START Material provided

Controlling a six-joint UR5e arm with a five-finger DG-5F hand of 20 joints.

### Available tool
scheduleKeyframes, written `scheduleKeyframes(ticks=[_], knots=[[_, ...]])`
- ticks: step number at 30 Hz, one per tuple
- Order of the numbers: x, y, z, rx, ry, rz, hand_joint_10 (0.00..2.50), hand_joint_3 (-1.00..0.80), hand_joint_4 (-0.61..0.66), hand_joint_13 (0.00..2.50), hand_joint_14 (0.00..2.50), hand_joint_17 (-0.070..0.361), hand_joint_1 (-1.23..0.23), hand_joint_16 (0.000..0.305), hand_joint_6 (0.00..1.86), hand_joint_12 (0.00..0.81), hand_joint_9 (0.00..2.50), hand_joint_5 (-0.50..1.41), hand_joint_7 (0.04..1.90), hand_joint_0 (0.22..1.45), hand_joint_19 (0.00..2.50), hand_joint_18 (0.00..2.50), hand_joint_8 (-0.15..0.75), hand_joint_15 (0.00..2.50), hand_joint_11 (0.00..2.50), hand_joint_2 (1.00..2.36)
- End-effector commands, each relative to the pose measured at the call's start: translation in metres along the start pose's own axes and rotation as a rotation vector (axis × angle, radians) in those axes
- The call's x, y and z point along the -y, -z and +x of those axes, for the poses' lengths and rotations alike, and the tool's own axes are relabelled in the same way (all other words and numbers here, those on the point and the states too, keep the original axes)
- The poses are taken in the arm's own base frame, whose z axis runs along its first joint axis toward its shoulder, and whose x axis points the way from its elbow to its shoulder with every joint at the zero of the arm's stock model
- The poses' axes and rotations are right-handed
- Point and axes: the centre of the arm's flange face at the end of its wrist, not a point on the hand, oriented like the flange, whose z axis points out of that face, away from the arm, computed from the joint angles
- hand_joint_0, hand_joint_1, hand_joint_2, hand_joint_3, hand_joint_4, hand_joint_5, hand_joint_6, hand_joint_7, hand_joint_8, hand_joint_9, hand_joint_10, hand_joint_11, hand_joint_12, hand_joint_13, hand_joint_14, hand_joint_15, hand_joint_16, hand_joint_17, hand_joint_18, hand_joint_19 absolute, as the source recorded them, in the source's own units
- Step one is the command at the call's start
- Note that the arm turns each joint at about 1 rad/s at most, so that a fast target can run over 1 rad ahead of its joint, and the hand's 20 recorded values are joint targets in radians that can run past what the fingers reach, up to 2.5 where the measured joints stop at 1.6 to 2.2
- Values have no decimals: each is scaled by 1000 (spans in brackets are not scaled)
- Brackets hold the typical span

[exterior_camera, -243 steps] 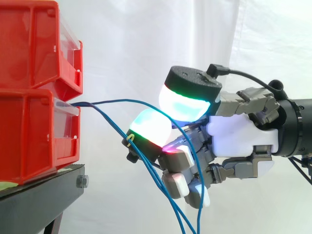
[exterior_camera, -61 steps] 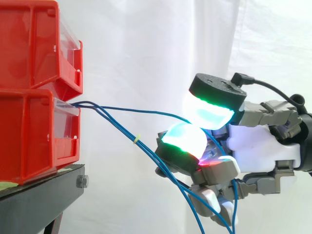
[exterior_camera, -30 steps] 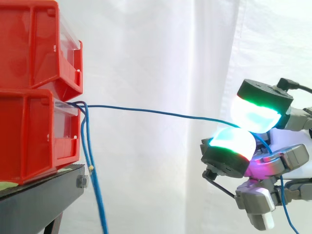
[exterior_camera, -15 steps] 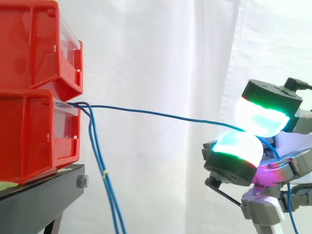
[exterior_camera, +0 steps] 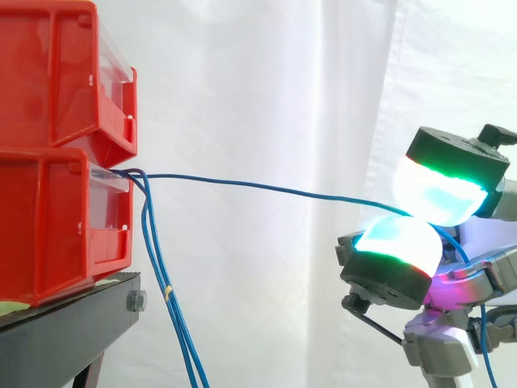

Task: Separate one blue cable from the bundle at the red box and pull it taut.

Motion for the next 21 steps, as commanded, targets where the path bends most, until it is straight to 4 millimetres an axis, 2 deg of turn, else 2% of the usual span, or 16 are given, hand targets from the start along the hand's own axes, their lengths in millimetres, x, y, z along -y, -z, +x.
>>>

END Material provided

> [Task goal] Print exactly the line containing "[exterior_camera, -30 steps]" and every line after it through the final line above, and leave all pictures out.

> [Your solution]
[exterior_camera, -30 steps] 
[exterior_camera, -15 steps] 
[exterior_camera, +0 steps] 

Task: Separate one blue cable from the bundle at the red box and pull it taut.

Motion for the next 21 steps, as commanded, targets where the path bends most, until it is straight to 4 millimetres an axis, 2 deg of turn, else 2% of the usual span, or 16 are given, hand targets from the start along the hand's own axes, their lengths in millimetres, x, y, z along -y, -z, +x.
>>>

Nothing else is part of this output.